## DATASET SECTION
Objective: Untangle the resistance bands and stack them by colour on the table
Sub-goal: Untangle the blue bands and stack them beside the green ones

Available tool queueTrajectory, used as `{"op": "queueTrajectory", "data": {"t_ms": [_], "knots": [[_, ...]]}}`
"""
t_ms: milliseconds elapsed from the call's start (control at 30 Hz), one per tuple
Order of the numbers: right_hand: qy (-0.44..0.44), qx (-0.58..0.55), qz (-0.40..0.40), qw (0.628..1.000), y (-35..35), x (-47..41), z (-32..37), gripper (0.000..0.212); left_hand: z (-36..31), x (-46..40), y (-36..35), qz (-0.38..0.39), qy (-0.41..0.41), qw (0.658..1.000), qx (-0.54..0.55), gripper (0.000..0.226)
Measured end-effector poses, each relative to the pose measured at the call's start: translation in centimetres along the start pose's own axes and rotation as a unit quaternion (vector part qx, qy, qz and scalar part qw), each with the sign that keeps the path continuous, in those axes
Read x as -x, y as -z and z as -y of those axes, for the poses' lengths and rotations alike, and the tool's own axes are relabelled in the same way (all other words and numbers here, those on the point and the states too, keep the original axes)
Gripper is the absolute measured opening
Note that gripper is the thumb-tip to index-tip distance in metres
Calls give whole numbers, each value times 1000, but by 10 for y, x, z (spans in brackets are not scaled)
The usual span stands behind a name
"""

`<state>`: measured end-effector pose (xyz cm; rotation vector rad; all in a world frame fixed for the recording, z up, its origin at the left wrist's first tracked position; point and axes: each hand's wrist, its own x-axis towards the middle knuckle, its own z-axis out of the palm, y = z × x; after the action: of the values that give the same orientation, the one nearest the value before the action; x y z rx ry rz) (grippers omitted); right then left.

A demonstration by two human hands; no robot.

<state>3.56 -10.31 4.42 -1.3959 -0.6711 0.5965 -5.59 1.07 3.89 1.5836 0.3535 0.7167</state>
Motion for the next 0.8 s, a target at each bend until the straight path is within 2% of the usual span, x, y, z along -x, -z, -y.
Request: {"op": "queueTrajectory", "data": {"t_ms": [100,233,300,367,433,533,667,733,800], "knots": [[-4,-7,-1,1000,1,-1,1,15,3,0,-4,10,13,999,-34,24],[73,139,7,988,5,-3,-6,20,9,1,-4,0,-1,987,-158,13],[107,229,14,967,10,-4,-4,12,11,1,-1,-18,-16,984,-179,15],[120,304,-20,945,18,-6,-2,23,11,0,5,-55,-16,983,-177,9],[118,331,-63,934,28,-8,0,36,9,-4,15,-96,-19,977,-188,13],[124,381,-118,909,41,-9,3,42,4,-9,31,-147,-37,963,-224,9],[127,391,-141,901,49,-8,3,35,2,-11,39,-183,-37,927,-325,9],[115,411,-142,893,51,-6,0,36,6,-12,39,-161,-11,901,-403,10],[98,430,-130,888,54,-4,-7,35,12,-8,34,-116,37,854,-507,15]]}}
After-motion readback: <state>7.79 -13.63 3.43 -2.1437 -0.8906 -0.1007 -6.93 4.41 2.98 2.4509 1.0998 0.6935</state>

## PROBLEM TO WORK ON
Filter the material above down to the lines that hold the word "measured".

## ANSWER SECTION
Measured end-effector poses, each relative to the pose measured at the call's start: translation in centimetres along the start pose's own axes and rotation as a unit quaternion (vector part qx, qy, qz and scalar part qw), each with the sign that keeps the path continuous, in those axes
Gripper is the absolute measured opening
`<state>`: measured end-effector pose (xyz cm; rotation vector rad; all in a world frame fixed for the recording, z up, its origin at the left wrist's first tracked position; point and axes: each hand's wrist, its own x-axis towards the middle knuckle, its own z-axis out of the palm, y = z × x; after the action: of the values that give the same orientation, the one nearest the value before the action; x y z rx ry rz) (grippers omitted); right then left.

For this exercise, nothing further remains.